* How to complete this task
What you return must match the listing word for word.

* Given data
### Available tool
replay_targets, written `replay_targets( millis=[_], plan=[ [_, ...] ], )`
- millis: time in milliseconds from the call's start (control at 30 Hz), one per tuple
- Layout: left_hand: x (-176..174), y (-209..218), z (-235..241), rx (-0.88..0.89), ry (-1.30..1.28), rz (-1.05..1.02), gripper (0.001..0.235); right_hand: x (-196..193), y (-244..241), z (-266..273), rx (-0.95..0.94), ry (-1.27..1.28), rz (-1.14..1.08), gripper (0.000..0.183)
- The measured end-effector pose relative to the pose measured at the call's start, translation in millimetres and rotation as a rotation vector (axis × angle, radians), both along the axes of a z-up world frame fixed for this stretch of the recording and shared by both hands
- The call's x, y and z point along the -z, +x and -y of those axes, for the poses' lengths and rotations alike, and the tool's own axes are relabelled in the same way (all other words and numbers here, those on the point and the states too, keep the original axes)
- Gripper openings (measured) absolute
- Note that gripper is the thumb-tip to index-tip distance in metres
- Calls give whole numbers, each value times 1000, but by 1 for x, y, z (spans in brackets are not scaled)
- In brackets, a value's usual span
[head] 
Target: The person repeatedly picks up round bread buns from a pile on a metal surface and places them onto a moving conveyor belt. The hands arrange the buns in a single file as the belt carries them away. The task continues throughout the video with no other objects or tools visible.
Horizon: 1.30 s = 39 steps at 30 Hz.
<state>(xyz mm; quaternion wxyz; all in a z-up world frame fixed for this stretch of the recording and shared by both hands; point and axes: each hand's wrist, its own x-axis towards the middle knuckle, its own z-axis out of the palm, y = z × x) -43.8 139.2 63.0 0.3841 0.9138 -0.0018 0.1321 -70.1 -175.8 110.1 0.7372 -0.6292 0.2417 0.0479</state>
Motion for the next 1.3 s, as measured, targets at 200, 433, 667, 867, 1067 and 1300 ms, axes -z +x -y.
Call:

* Result for this task
### Available tool
replay_targets, written `replay_targets( millis=[_], plan=[ [_, ...] ], )`
- millis: time in milliseconds from the call's start (control at 30 Hz), one per tuple
- Layout: left_hand: x (-176..174), y (-209..218), z (-235..241), rx (-0.88..0.89), ry (-1.30..1.28), rz (-1.05..1.02), gripper (0.001..0.235); right_hand: x (-196..193), y (-244..241), z (-266..273), rx (-0.95..0.94), ry (-1.27..1.28), rz (-1.14..1.08), gripper (0.000..0.183)
- The measured end-effector pose relative to the pose measured at the call's start, translation in millimetres and rotation as a rotation vector (axis × angle, radians), both along the axes of a z-up world frame fixed for this stretch of the recording and shared by both hands
- The call's x, y and z point along the -z, +x and -y of those axes, for the poses' lengths and rotations alike, and the tool's own axes are relabelled in the same way (all other words and numbers here, those on the point and the states too, keep the original axes)
- Gripper openings (measured) absolute
- Note that gripper is the thumb-tip to index-tip distance in metres
- Calls give whole numbers, each value times 1000, but by 1 for x, y, z (spans in brackets are not scaled)
- In brackets, a value's usual span
[head] 
Target: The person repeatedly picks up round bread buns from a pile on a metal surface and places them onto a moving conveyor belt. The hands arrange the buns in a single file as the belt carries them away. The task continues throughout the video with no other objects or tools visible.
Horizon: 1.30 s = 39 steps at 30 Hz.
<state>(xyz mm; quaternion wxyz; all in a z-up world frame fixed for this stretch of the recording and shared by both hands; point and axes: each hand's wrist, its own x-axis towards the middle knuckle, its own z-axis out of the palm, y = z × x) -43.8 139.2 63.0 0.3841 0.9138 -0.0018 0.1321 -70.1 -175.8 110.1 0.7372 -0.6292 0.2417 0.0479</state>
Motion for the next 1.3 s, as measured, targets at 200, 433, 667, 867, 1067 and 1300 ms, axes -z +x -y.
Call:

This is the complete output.